Work instructions
Wherever the word "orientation" appears in a line of the data, that line should be copied.

===== Recorded data

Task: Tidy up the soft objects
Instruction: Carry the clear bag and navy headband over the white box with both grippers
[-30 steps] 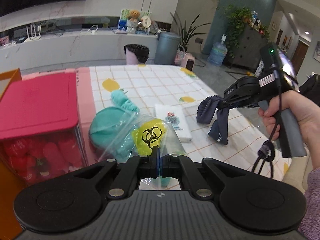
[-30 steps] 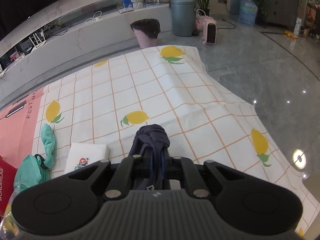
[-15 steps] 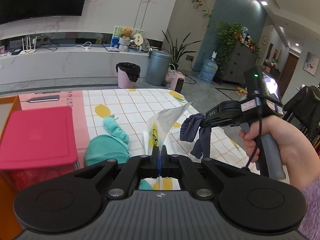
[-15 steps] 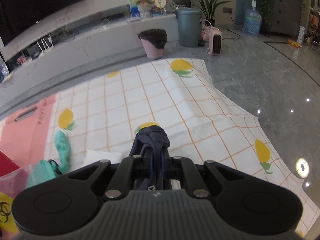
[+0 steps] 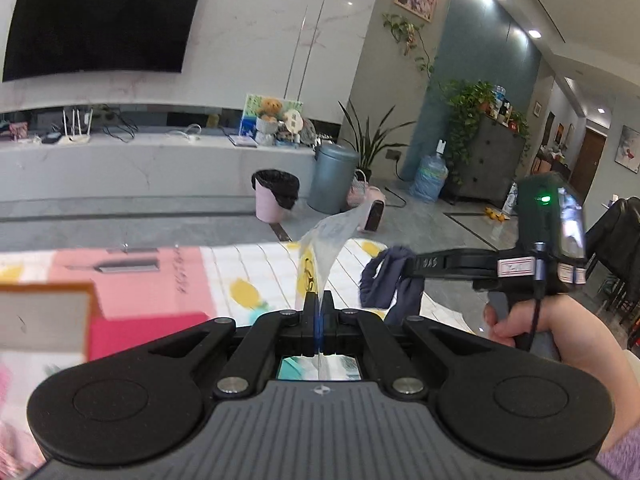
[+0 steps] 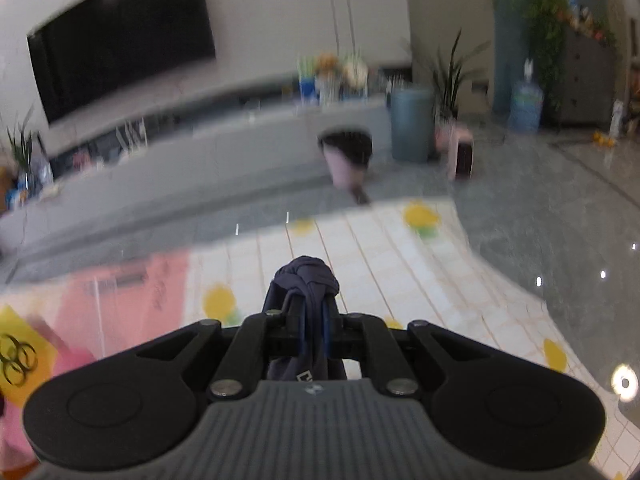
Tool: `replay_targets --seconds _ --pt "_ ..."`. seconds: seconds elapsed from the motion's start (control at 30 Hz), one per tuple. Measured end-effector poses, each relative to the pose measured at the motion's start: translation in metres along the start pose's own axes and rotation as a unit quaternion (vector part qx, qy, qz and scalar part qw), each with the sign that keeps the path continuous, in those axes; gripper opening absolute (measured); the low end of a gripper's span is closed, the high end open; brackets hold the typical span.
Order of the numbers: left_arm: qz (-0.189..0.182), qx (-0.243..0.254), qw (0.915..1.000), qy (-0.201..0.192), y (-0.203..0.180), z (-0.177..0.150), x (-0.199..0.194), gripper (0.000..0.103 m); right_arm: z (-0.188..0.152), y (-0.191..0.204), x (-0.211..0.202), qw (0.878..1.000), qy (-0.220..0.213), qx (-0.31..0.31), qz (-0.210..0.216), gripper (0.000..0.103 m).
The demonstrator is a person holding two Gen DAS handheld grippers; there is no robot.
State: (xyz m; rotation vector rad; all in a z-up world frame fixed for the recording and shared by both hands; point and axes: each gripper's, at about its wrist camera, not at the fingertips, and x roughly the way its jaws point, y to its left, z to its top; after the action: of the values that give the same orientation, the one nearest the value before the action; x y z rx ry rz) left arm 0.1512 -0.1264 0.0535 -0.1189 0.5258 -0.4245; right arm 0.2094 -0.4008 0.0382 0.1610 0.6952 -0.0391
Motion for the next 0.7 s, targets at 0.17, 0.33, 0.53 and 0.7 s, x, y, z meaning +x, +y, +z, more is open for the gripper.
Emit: replay_targets --seconds 0.17,0.33,0.53,0.7 --pt "0.059 0.057 0.9963 -0.024 0.013 0.022 -0.029 0.0 0.02 0.052 -0.038 0.997 -0.073 -0.001 0.011 0.005" --pt "0.129 0.075 0.9877 -0.047 0.041 0.04 -0.06 0.0 0.036 0.117 -0.06 0.993 -0.103 -0.015 0.059 0.005" --pt "0.202 0.039 0.977 -0.054 0.091 0.031 -0.084 0.0 0.042 0.21 -0.062 0.986 -0.101 -0.048 0.126 0.005" --pt "0.222 -0.019 0.9744 -0.031 0.138 0.007 -0.081 0.0 0.024 0.281 -0.058 0.976 -0.069 -0.074 0.195 0.005"
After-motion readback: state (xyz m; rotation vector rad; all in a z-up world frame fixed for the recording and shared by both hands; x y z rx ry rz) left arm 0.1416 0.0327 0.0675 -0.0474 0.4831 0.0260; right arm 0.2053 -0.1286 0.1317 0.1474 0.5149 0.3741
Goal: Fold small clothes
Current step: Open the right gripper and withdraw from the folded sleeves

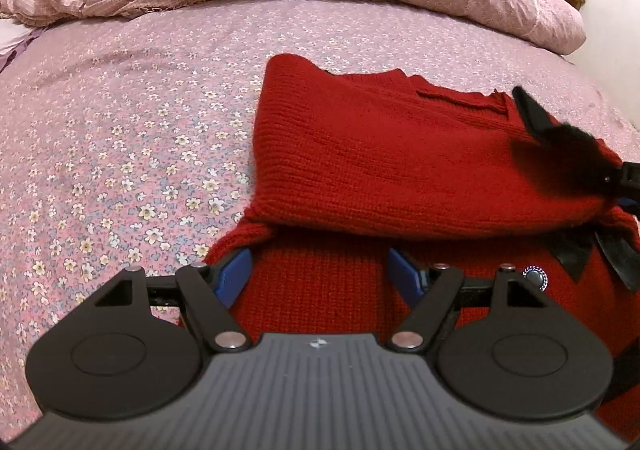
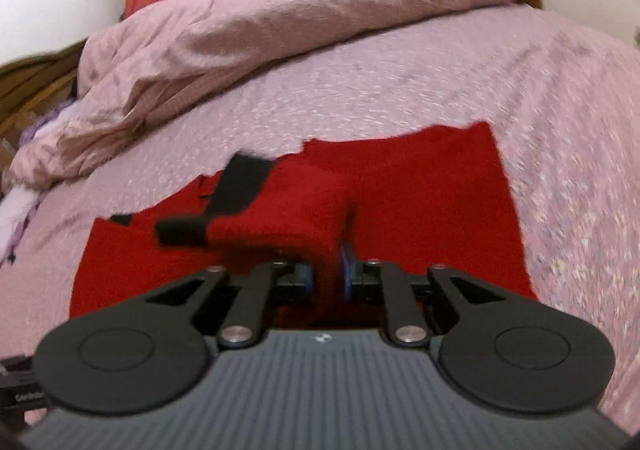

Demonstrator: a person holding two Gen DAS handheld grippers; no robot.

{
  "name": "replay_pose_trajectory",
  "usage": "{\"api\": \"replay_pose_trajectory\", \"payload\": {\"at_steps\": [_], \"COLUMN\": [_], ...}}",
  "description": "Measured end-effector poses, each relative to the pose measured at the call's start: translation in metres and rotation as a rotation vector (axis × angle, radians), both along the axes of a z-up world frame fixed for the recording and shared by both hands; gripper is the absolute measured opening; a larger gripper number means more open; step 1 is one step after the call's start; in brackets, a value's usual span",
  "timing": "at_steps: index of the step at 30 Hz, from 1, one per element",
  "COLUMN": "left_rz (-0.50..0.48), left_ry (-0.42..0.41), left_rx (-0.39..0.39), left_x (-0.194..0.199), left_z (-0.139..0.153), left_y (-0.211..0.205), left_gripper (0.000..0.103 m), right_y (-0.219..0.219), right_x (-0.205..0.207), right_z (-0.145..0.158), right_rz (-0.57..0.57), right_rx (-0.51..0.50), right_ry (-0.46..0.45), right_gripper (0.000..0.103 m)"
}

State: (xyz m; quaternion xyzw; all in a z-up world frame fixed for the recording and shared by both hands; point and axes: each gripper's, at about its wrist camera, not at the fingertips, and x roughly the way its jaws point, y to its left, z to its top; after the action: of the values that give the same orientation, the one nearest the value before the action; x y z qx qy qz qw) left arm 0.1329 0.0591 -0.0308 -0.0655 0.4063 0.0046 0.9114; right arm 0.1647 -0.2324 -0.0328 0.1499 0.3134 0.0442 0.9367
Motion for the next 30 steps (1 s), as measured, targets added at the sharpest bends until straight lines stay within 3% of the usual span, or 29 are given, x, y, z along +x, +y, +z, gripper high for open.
{"api": "replay_pose_trajectory", "payload": {"at_steps": [2, 4, 11, 16, 20, 26, 30], "left_rz": [-0.001, 0.000, 0.004, 0.005, 0.007, 0.014, 0.015], "left_ry": [0.000, 0.000, 0.001, 0.002, 0.005, 0.012, 0.015], "left_rx": [-0.001, 0.002, 0.010, 0.017, 0.024, 0.036, 0.041], "left_x": [0.000, -0.001, -0.001, 0.000, 0.001, 0.002, 0.002], "left_z": [0.000, 0.000, 0.000, 0.000, 0.000, 0.001, 0.001], "left_y": [0.000, 0.000, -0.002, -0.002, -0.004, -0.006, -0.007], "left_gripper": [0.079, 0.079, 0.079, 0.079, 0.079, 0.079, 0.079], "right_y": [-0.010, -0.024, -0.061, -0.081, -0.092, -0.090, -0.083], "right_x": [-0.003, -0.010, -0.031, -0.045, -0.043, -0.001, 0.029], "right_z": [-0.003, -0.005, -0.007, -0.005, 0.008, 0.026, 0.022], "right_rz": [-0.057, -0.102, -0.199, -0.216, -0.217, -0.063, 0.052], "right_rx": [0.024, 0.057, 0.128, 0.097, 0.012, -0.131, -0.168], "right_ry": [-0.008, -0.016, -0.041, -0.042, -0.087, -0.132, -0.116], "right_gripper": [0.053, 0.057, 0.057, 0.060, 0.060, 0.060, 0.058]}}
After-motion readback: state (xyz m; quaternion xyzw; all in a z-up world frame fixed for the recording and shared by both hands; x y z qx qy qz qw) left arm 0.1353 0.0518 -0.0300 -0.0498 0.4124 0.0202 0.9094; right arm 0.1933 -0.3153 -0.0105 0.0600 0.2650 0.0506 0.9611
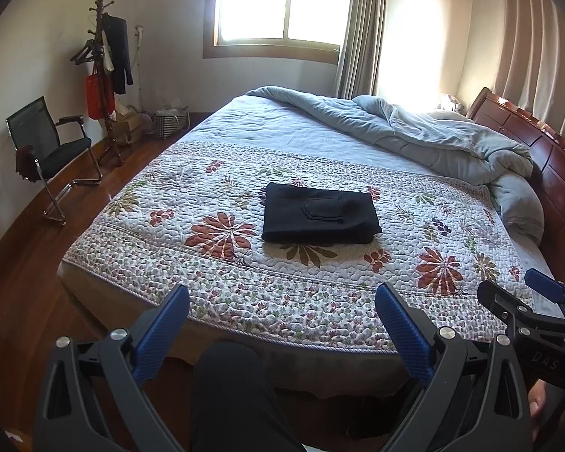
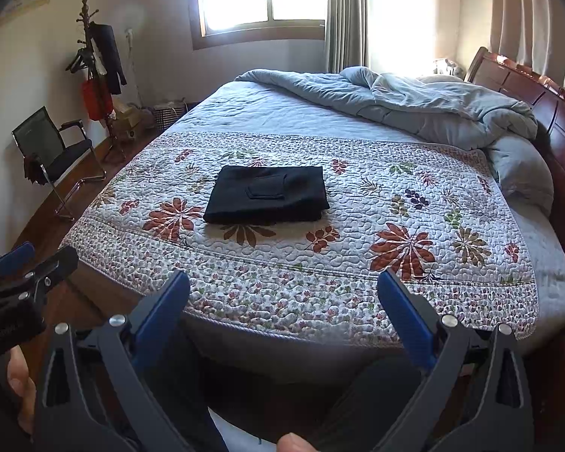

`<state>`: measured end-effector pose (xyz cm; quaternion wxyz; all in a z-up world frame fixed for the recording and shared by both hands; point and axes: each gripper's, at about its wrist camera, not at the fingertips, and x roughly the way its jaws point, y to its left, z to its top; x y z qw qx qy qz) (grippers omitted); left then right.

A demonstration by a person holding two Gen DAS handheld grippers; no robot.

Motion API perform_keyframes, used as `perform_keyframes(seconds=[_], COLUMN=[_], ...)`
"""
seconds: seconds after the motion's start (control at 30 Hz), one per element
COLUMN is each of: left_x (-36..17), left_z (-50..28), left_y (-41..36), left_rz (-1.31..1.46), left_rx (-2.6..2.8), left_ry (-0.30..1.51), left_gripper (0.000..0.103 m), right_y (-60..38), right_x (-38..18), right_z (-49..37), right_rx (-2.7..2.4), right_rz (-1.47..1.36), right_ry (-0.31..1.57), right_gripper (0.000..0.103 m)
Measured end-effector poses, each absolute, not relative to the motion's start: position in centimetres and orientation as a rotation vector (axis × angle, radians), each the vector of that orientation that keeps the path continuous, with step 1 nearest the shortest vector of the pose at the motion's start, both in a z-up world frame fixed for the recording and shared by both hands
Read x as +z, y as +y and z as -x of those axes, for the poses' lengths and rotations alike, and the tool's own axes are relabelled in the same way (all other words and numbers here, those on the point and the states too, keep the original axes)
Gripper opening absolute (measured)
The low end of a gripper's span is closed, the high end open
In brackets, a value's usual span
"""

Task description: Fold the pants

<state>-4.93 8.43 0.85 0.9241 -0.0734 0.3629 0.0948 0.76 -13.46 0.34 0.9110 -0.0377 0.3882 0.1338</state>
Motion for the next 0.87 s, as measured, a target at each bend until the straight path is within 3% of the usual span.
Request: perform_keyframes(seconds=[0.87], left_x=[1.18], left_z=[4.83], left_y=[8.1], left_rz=[0.149], left_rx=[0.19], left_ry=[0.745], left_gripper=[0.099], right_y=[-13.55], right_x=[0.4], right_z=[-0.95], right_rx=[0.286], right_rz=[0.085], right_ry=[0.793], right_gripper=[0.099])
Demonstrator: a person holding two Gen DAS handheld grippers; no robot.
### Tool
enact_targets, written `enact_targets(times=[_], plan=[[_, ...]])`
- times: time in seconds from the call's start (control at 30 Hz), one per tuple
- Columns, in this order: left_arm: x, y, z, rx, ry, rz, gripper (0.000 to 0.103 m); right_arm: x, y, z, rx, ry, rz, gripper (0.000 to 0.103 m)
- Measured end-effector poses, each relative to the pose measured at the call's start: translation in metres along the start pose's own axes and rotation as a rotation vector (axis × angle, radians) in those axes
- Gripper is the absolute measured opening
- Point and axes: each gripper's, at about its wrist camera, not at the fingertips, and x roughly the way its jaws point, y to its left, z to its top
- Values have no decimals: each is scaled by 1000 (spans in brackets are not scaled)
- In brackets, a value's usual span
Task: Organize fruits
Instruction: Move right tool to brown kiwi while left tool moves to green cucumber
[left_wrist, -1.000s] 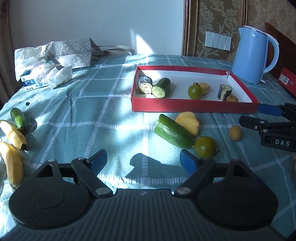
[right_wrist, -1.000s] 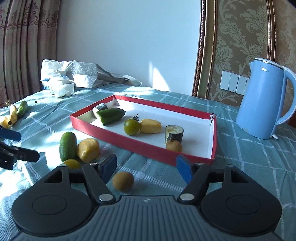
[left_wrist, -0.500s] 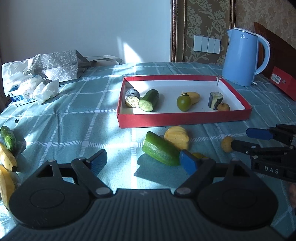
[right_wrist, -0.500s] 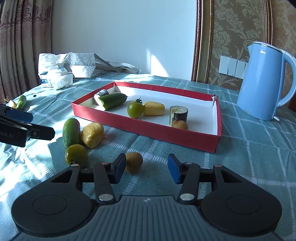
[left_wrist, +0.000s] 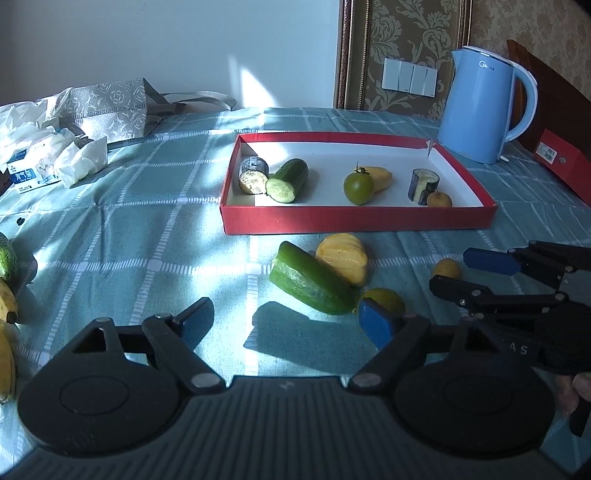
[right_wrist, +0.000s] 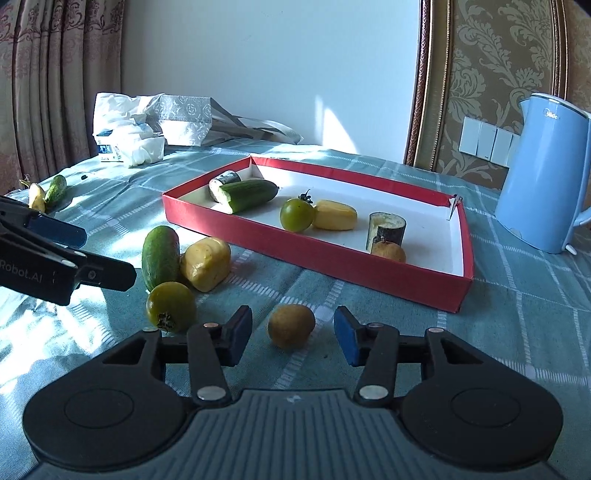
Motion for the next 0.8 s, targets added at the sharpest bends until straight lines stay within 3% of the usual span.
enact_targets(times=[0.1, 0.23, 0.6, 0.7, 0.8], plan=[[-2, 2, -4, -11, 9, 2, 84, 5, 2, 0, 0, 15, -2, 35], [-2, 3, -7, -20, 15, 6, 84, 8, 5, -2, -17, 24, -5, 28], [8, -3, -1, -16, -2, -45, 84, 7, 3, -6, -10, 23, -18, 28], [11, -4, 9, -54, -19, -84, 84, 7, 3, -7, -15, 22, -21, 28], [16, -5, 21, -79, -30, -69, 84, 7, 2, -8, -8, 22, -21, 28]])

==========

Task result
State: (xyz m; rotation vector rad; all in a z-up world frame fixed for the recording and shared by both hands; point and axes: each gripper's, at about its wrist camera, not at the fingertips, and x roughly the way its jaws point, y to its left, z to its top; after the action: of the values that give the same orientation, the one nearest the value before the action; x y z rx ry rz) left arm 0.1512 -0.1264 0.0535 -0.1189 0.5258 -0.4245; right arm 0.2094 -0.4008 0.0382 0.1610 0.6952 -0.0391
State: (xyz m; quaternion xyzw; all in a z-up world frame fixed for the recording and shared by both hands; point and axes: each gripper's, at about its wrist camera, not at the fingertips, and x roughly the way its jaws point, y to its left, z to its top; after the action: of the values that give the same orientation, the one nearest the value before the action; x y z qx qy qz qw) left arm 0.1329 0.0591 -0.0308 -0.0655 0.4063 0.0046 0.9114; right arm 0.1647 -0.2324 -0.0328 0.1499 0.3134 0.0442 0.9367
Measured end-effector poses, each absolute, not relative to the motion's start: position in centimetres and orientation as a rotation vector (axis × angle, radians), each the vector of that orientation that keeps the path continuous, with step 1 nearest the shortest vector of the pose at the motion's start, both in a z-up world frame fixed for the recording and shared by both hands

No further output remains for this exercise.